No! If a father be desirous that his son receive the education of a gentleman, and enter one of the learned professions, he must be prepared to furnish him with the means of subsistence in the event of failure. If he have no higher ambition than to see him a skilled mechanic, let him send the lad away from home before he has acquired a taste for luxuries which once launched in life will be beyond his means.

It is, no doubt, highly desirable that every man—be he prince or peasant—should be master of a trade; but to insure a livelihood by any particular calling, that calling must have been slowly and steadily learnt as a craft, not picked up haphazard as a makeshift. All attempts to combine the gentleman with the skilled mechanic will assuredly prove a failure. Does the reader desire to know the reason why? It is that he of gentle blood cannot forget the home of his youth, and keeps on hankering after the. comforts and good cheer of the paternal mansion. Much worldly wisdom is displayed in the story of the prodigal. How came it that poor Prodigal, instead of keeping a stiff upper lip under his misfortunes, so quickly broke down and resolved to return to his father? It was that he remembered how many hired servants of that father had “bread enough and to spare.” Had he not done so, he would doubtless have tried to labour, and to wait patiently until such time as he should find an occupation more to his taste than that of swineherd. The Australian Newchum (who need not necessarily be a prodigal), as he munches his damper and gulps the poisonous infusion supposed by bushmen to be tea, thinks with a sigh of the prime joints and sound homebrewed gracing the board in his father’s servants’ hall, and cries, in the words of his prototype, “I will arise, and go to my father;” and another returned shirk is soon added to the already lengthy list. Had Mr. Newchum not been so thoroughly acquainted with the internal economyof his father’s kitchen,the chances are that the damper would have found its way down, and that he would have tackled the tea without winking.

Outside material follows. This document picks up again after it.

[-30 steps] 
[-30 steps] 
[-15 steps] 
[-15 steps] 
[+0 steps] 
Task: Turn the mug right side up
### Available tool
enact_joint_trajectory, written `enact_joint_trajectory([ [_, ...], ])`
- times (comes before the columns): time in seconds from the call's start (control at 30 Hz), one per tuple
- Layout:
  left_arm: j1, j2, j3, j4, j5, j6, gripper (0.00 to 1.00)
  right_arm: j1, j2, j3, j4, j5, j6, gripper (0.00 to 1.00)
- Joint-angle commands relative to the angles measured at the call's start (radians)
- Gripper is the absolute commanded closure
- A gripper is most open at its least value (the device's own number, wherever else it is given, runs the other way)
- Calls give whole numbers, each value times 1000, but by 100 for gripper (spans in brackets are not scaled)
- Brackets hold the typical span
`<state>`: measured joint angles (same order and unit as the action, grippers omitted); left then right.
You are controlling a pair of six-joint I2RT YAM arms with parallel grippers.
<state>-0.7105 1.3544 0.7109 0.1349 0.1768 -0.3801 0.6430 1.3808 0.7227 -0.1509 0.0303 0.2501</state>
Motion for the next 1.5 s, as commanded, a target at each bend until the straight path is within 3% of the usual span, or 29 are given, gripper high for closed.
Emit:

But although a college for the conversion of confirmed blockheads into skilful mechanics might prove a failure, there is no earthly reason why a school for emigrants of the better class should not be started in every county in England. There ought to be plenty of pupils to fill them all. By the better class, we mean the sons of men who can afford to start their children in life with a capital of from one to five thousand pounds. Less than one thousand pounds is no capital at all; with upwards of five at command, young men of average ability ought to be able to find an opening even in England. There is, so far as we can see, but one serious objection to the establishment of such schools, and it is this. Would the tender-hearted British matron consent to be separated from her bantlings; for the child would have to leave his father’s roof, never to return? To make an education such as the lad would receive at an emigrant school of any real service to him in after life, there must be no going home for the holidays. Six weeks at home, unless that home were very homely, would most assuredly nullify the half year’s training. To teach a lad habits of thrift and order for nine months out of the twelve, only to pamper him with every luxury for the remaining three, would be time and labour thrown away. If English parents are of so very affectionate a nature that they would scout such an arrangement as cruel and heartless, useless to attempt the foundation of emigrant schools. But then, if the parent be too tender-hearted to deprive his child of his half-yearly holiday, he ought surely to be too tender-hearted to turn him adrift in the world with an education which is valueless, and with a purse so poorly garnished that the poor fellow might just as well have no purse at all.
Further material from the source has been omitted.